Data provided:
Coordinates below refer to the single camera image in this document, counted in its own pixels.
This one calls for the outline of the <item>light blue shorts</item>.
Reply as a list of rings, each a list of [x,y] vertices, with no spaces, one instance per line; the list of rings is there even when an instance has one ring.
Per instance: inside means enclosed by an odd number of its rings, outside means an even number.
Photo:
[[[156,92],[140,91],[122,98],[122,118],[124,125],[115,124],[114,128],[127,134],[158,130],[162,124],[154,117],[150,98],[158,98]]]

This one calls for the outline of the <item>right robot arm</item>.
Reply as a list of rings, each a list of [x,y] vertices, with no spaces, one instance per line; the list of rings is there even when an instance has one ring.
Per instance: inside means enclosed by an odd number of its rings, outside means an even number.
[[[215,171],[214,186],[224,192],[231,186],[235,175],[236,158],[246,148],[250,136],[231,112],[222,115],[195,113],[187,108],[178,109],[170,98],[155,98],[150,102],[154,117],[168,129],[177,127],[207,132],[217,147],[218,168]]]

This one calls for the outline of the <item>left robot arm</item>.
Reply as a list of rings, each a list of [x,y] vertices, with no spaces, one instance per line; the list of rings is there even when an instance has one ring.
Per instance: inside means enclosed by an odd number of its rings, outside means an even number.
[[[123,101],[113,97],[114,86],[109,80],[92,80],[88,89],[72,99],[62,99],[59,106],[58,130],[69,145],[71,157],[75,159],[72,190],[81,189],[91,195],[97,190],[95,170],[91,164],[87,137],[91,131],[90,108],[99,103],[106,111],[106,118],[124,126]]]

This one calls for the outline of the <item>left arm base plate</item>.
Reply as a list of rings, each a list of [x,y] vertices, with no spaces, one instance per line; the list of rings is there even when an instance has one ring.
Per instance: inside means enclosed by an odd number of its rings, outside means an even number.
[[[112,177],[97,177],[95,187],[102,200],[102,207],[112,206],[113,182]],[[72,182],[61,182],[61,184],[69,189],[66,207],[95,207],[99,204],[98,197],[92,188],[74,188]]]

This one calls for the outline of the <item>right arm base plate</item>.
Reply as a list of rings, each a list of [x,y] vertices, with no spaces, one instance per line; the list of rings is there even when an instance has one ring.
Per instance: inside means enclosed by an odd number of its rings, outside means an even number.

Your assignment: The result should be every line of the material that contains the word "item", so copy those lines.

Response to the exercise:
This one calls for the outline of the <item>light blue shorts</item>.
This one calls for the outline of the <item>right robot arm</item>.
This one calls for the outline of the <item>left robot arm</item>.
This one calls for the outline of the <item>left arm base plate</item>.
This one calls for the outline of the <item>right arm base plate</item>.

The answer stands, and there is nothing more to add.